“Liberty and baked bread” are all people really need, goes an old French proverb. One of those is about to get more expensive as bakeries raise baguette prices to pass on surging grain costs.
“We have no choice,” said Michel Galloyer, whose baguette was voted the best in Paris in 2010. “Wheat prices have exploded. We’ll have to pass on 4 to 5 cents when flour prices start to rise, probably in February.”
The French consume about 23 million baguettes a day -- more than 8 billion every year -- supplied by 33,000 bakeries and retailers such as Carrefour SA, the National Association of French Millers estimates.
Wheat prices almost doubled in the past 12 months on NYSE Liffe in Paris, with March-delivery wheat closing at 251 euros ($336) a metric ton on Jan. 14, after a drought in Russia and floods in Canada and Australia wiped out crops.
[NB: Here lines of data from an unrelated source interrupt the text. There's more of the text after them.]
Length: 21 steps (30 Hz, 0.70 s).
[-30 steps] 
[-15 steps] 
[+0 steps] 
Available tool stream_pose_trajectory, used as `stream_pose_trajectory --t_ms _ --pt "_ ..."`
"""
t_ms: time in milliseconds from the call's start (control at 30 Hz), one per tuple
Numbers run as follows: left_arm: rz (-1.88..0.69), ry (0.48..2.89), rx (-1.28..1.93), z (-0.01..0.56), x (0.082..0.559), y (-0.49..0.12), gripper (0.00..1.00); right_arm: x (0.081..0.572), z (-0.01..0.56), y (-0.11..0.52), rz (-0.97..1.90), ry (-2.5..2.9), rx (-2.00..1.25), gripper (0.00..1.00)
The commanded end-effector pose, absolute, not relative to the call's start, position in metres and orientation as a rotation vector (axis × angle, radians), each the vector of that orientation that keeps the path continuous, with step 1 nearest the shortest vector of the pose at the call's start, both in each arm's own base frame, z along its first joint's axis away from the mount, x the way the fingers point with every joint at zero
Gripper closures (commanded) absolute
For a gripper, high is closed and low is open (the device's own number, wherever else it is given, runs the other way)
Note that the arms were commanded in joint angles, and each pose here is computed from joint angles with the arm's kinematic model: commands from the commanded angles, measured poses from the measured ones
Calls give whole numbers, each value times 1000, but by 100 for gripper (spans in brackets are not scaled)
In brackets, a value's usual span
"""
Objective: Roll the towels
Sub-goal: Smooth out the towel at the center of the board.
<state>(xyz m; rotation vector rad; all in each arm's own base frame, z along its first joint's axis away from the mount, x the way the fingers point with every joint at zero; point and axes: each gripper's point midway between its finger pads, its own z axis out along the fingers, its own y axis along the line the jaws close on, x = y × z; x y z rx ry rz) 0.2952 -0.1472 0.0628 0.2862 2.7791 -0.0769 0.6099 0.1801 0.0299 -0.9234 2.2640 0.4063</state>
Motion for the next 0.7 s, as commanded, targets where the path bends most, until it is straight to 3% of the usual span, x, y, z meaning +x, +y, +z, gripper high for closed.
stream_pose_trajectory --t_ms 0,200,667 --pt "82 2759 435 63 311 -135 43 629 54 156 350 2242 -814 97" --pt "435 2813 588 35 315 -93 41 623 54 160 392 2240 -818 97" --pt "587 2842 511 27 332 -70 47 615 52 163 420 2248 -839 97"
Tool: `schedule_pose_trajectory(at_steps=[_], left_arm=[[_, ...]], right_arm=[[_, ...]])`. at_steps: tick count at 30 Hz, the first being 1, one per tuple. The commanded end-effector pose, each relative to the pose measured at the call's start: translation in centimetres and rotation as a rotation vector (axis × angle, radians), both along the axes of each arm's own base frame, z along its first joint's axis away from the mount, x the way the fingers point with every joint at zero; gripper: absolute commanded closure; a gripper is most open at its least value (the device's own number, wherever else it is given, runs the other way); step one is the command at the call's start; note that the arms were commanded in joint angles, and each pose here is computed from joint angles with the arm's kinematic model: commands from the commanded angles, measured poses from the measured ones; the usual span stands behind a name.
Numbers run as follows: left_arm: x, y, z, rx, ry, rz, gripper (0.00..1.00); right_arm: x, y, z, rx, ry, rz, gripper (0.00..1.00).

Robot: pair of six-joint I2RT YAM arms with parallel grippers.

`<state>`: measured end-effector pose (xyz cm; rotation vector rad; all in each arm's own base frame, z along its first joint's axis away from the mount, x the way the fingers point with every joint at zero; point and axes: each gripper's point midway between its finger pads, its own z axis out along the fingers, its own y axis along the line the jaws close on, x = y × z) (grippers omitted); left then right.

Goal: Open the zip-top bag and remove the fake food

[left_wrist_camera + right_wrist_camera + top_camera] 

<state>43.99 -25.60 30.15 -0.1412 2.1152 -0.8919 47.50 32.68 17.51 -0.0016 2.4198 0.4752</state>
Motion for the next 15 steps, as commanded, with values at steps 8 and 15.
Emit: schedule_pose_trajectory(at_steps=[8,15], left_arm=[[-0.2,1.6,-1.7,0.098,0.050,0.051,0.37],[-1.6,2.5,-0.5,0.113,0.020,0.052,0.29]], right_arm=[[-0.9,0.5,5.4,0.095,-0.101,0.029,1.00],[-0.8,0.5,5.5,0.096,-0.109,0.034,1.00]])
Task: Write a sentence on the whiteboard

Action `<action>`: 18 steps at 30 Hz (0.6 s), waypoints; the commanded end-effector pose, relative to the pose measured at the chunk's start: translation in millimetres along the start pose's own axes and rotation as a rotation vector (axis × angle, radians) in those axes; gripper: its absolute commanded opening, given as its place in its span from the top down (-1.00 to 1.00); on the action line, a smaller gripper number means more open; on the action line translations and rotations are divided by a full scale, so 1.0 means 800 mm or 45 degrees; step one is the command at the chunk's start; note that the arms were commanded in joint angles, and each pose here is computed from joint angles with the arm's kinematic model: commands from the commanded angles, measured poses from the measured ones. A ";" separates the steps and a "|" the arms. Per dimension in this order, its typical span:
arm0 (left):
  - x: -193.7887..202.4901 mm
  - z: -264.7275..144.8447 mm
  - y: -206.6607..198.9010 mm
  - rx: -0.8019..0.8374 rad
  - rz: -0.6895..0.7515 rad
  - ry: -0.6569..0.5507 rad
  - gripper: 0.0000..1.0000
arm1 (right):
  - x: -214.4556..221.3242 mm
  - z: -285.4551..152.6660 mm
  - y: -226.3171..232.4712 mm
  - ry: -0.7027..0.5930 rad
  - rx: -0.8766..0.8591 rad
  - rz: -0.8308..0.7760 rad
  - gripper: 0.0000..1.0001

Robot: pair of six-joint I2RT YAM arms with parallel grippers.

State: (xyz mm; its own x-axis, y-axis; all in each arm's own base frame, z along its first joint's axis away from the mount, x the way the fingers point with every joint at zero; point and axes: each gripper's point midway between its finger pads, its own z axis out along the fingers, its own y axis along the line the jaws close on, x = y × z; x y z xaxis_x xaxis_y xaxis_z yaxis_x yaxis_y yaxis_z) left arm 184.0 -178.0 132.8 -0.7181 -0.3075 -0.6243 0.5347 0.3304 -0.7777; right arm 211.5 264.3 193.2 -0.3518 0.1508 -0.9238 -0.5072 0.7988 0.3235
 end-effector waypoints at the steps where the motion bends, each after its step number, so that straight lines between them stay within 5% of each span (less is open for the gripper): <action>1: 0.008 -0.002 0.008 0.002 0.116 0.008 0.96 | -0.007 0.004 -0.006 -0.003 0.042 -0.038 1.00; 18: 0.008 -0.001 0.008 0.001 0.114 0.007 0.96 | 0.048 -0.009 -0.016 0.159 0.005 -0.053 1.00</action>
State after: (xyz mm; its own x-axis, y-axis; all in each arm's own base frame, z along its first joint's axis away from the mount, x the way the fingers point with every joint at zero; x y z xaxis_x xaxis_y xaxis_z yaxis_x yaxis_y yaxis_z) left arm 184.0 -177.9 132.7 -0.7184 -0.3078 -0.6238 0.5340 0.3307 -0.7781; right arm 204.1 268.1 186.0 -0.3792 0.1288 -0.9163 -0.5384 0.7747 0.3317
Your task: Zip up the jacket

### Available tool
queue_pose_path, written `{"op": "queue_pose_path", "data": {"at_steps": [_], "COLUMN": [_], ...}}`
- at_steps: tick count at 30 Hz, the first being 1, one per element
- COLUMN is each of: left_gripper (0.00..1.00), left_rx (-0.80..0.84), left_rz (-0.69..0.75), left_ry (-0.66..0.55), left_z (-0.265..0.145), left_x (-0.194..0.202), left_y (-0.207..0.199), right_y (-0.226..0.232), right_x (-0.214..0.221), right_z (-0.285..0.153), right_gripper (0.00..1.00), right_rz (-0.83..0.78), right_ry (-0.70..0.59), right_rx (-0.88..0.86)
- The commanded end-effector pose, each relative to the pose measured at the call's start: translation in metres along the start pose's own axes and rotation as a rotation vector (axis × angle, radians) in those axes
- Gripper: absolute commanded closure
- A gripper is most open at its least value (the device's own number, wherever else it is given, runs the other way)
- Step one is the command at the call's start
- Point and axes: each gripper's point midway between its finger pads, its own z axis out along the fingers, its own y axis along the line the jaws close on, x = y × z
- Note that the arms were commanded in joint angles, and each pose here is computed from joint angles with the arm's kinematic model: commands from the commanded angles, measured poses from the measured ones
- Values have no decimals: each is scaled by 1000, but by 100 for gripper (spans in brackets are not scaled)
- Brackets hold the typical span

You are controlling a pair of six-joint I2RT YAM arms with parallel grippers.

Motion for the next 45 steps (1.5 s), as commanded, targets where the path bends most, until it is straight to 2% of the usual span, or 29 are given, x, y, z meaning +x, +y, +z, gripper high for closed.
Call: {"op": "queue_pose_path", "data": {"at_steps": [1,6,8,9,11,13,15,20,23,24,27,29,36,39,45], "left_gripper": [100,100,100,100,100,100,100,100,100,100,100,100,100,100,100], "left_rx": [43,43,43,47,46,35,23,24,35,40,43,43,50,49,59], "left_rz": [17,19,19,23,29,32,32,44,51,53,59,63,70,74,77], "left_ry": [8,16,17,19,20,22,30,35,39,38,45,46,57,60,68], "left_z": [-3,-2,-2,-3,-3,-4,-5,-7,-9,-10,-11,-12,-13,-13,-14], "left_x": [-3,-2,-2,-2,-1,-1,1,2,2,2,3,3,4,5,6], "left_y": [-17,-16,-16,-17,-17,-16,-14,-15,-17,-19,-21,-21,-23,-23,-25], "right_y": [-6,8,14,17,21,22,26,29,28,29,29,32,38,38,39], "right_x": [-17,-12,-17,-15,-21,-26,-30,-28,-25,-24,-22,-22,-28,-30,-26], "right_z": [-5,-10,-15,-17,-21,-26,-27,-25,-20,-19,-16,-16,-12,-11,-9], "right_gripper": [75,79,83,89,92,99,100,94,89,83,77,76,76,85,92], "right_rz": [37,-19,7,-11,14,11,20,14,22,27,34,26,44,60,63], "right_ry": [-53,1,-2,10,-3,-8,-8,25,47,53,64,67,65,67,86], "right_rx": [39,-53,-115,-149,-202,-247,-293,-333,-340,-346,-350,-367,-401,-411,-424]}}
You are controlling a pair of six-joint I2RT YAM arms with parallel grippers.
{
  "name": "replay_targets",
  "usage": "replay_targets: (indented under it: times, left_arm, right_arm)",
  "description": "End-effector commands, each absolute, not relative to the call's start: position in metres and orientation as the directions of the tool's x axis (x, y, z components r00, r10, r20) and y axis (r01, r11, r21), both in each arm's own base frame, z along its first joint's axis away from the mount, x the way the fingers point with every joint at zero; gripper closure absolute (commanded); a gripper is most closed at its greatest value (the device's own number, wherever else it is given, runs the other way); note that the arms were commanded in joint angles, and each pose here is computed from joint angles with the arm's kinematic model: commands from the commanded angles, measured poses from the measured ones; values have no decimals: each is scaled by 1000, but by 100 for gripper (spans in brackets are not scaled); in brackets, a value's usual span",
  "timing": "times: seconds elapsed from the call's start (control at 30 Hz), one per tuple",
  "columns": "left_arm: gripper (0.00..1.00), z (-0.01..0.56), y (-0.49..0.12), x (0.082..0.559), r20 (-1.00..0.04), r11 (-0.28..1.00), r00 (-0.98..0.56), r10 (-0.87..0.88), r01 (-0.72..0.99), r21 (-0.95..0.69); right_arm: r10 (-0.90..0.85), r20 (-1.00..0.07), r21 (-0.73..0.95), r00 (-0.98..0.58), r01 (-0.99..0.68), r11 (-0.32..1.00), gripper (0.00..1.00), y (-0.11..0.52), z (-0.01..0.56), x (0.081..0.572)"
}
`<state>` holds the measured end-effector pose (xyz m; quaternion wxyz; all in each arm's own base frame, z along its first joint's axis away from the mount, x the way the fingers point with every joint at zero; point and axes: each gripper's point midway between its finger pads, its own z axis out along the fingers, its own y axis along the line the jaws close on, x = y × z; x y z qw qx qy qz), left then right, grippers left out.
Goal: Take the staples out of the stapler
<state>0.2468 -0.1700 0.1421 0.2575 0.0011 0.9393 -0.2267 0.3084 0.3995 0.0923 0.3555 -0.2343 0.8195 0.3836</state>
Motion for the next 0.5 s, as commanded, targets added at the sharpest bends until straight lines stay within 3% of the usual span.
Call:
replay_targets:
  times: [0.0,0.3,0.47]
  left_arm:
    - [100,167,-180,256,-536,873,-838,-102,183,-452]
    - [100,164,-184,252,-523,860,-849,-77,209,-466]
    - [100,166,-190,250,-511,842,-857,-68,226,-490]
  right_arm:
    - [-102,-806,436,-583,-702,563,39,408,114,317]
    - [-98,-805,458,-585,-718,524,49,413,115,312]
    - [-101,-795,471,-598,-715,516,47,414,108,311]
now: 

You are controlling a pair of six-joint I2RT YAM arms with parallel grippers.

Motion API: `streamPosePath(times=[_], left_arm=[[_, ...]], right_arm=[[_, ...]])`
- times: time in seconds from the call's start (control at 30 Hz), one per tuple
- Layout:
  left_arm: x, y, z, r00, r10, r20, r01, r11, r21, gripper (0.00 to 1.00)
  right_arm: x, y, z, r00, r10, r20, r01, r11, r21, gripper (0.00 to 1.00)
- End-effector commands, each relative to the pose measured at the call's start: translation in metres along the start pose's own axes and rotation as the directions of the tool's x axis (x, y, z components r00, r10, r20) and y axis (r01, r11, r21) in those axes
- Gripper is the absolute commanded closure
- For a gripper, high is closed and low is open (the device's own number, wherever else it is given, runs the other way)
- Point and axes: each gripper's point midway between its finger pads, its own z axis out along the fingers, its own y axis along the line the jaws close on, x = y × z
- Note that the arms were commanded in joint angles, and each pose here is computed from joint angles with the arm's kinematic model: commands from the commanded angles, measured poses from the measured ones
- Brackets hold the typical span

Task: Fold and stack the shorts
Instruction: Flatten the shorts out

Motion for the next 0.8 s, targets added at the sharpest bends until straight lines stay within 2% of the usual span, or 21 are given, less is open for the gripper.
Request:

The dozen “Le Grenier à Pain” stores that Galloyer runs in Paris plan to raise the price of a baguette by 5 cents next month to 1.15 euros.
“We didn’t see anything coming in June or July,” said Galloyer, who supplies bread to the residence of President Nicolas Sarkozy. “That weighs on margins because we didn’t raise the prices at first. I thought it would come down by January.”
Since 2007, the price of a baguette at corner bakeries that dot French towns and cities has risen 6.3 percent, according to a study by Familles Rurales. At larger retailers, prices are up as much as 19 percent.
“Les Blés d’Ange,” a bakery near the Luxembourg gardens on Paris’s left bank, has marked up its “baguette de tradition” by 5 cents to 1.20 euros in response to costlier flour. The cost for a basic baguette was unchanged at 90 cents.
“We left the basic baguette unchanged and plan to keep it like that for now,” said Chantal Hanotelle, owner of the bakery whose name means angel’s flour. “If prices rise a lot from here, we’re going to have to charge more.”
As millers deplete their stocks of cheaper wheat, they’ll have to start buying more expensive grain, Galloyer said.
Grain stocks in France are sufficient to meet domestic requirements until the next harvest, Xavier Beulin, the head of the French farmers association FNSEA, said on Jan. 13 after a meeting with Sarkozy.
Soaring wheat prices stem from “speculation,” Galloyer said. “There is wheat,” he said. “There’s a lot in stock. In April or May prices will decrease.”
Every 30-euro increase for a ton of wheat raises the cost of flour in a 250-gram baguette by about 1 cent, said Valérie Mousquès-Cami, a spokeswoman for the millers association. Paris wheat futures have soared to 251 euros a ton, from 128.50 euros on Jan. 14, 2010.
“The doubling of the wheat price from a year ago would justify an increase of 4 cents,” said Remi Haquin, a cereals specialist at the country’s crops office FranceAgriMer, based on the outskirts of Paris.
Wheat in a baguette represents less than 10 percent of its cost, with energy expenses and salaries accounting for a greater part of the expenses, said Xavier Rousselin, the head of arable crops at FranceAgriMer.
Artisan bakers such as “Le Grenier à Pain” and “Les Blés d’Ange” make up about 60 percent of French bread sales, Familles Rurales estimates. About three-quarters of bread sold in France are baguettes, according to the millers association.
Clients have expressed concern about rising bread prices, said Hanotelle at “Les Blés d’Ange.” Mills are already charging the bakery more for wheat flour even though they’re often just depleting their stocks, she said.
‘What Makes France’
Boulangerie Paul, which sells its bread through more than 360 outlets in France and 130 stores abroad, doesn’t plan to raise baguette prices, according to a spokeswoman who declined to be identified.
Carrefour, France’s largest retailer, cut its average baguette price by 1 cent to 41 cents last year, according to an e-mailed reply to questions. The Paris-based company raised the price by 4 cents to 43 cents after grain costs jumped at the end of 2007. Carrefour declined to comment on whether it will raise prices this year in response to higher wheat costs.
The daily consumption of bread in France has dropped to 120 grams from 900 grams in 1900, according to the millers’ association. Still, bread remains a reference of the cost of living in France, said Philippe Chalmin, an economics professor at the University of Paris-Dauphine and an adviser to the government on food costs.
“The image of France is of the beret, the baguette and a bottle of red wine,” Chalmin said. “It’s a psychological indicator. It’s what makes France France.”